生成AIで業務を自動化したい。
でも、何から始めたらいいか分からない。
この相談はかなり増えています。
「時間がかかっている業務を自動化したい」
「毎回同じような文章を書いているからAIに任せたい」
「問い合わせ対応や資料作成をもっと軽くしたい」
方向性としては自然です。
ただ、最初の自動化候補を「時間がかかっているか」だけで選ぶと、けっこう危ないです。
時間がかかる業務ほど、例外が多いことがあります。
人が判断している箇所が多いことがあります。
お客様情報、契約、金額、クレーム、社外送信など、止める条件が混ざっていることもあります。
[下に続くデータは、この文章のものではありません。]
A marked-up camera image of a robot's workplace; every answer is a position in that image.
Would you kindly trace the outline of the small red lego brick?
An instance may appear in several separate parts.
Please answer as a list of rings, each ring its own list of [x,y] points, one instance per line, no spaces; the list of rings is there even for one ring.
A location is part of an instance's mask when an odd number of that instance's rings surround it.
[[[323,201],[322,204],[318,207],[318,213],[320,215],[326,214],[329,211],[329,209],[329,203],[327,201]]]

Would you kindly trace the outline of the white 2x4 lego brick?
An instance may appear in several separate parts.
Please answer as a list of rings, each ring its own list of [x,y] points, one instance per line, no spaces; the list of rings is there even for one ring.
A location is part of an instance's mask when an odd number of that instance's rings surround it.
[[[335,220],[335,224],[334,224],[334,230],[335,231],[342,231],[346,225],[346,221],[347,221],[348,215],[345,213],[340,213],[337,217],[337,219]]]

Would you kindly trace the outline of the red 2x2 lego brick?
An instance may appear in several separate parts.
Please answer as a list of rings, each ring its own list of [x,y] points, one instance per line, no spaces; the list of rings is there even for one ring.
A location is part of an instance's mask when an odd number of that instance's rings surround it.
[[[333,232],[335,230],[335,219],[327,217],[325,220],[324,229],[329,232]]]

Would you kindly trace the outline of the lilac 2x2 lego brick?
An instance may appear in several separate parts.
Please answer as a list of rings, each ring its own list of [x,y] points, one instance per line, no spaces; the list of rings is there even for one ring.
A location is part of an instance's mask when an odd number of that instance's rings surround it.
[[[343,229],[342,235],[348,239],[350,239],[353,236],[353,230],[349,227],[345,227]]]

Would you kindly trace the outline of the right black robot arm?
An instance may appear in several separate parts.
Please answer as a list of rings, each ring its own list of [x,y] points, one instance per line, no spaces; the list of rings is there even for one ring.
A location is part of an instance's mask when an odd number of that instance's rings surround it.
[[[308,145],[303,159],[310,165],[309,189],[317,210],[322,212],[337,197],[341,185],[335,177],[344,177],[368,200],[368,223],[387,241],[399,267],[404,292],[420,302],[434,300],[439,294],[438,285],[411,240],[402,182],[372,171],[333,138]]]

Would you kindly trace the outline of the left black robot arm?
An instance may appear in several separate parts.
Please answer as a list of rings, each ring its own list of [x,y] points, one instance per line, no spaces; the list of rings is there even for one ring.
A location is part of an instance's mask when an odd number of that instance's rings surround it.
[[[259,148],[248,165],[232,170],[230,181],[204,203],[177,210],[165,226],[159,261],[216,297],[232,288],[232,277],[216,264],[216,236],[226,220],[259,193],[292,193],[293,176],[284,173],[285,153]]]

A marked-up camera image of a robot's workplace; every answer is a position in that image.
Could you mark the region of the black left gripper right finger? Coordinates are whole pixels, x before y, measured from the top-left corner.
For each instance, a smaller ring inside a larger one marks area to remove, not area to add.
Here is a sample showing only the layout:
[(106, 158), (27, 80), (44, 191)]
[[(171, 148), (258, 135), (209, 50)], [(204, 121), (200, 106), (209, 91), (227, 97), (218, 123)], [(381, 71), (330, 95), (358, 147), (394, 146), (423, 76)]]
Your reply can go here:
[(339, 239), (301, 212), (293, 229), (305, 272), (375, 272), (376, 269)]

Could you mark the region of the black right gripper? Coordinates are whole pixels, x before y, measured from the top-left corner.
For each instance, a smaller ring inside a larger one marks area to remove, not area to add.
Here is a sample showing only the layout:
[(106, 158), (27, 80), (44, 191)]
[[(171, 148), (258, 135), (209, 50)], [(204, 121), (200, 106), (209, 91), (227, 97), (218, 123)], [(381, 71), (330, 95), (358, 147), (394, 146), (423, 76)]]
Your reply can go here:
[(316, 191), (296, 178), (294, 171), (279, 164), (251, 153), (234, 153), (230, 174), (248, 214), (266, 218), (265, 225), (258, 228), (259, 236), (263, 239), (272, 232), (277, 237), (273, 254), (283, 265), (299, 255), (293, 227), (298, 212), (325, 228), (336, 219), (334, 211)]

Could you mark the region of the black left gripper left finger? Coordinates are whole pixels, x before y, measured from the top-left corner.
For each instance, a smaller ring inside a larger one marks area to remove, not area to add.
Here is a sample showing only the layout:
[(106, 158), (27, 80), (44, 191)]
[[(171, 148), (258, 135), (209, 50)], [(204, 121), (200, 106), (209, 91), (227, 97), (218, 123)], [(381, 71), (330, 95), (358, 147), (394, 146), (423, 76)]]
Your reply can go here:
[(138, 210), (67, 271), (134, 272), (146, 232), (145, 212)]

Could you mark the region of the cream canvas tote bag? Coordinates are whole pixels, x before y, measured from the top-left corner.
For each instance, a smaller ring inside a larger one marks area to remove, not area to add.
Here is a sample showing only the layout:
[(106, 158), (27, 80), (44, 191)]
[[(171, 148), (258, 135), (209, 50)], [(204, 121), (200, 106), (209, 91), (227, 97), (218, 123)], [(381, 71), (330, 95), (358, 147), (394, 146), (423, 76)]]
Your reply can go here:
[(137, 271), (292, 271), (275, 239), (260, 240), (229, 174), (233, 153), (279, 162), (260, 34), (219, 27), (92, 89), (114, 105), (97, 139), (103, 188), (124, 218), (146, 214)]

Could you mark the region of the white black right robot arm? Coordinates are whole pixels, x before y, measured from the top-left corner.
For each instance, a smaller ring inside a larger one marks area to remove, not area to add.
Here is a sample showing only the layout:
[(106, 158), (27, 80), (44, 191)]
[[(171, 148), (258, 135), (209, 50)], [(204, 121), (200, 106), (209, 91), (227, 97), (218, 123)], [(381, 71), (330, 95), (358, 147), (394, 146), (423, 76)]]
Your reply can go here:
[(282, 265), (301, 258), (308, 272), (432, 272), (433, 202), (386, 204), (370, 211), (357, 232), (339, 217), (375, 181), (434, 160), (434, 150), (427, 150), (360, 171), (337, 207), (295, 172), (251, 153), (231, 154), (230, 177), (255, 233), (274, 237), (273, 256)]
そういう業務をいきなり自動化すると、便利になる前に確認が怖くなります。
「これ、本当にAIに任せてよかったんやっけ」
「どこまで人が見るんやっけ」
「間違ったら誰が戻すんやっけ」
こうなると、現場は使わなくなります。
生成AIの自動化で最初に見るべきなのは、削減時間の大きさだけではありません。
戻せるか。
人が確認できるか。
小さく試せるか。
例外が見えるか。
この順番で見た方が、AI内製化は進めやすいです。
前に、中小企業の生成AI導入は、ツール選びより最初の業務テーマから考える で、最初のテーマはツールではなく業務から選ぶと書きました。
今回は、その次の話です。
業務テーマをいくつか出したあと、どれを最初の自動化候補にするのか。
時間がかかる作業と、最初に試すべき作業は同じなのか。
中小企業や小規模事業者が、失敗しにくい順番で生成AIの自動化を始めるための整理です。
中小機構の 中小企業のAI等の利活用に係る実態調査 でも、AI導入効果として品質向上、付加価値創出、業務効率化・作業時間短縮が並んでいます。
経済産業省・総務省の AI事業者ガイドライン第1.2版 では、AIの利用状況やリスクを継続的に見直す考え方が整理されています。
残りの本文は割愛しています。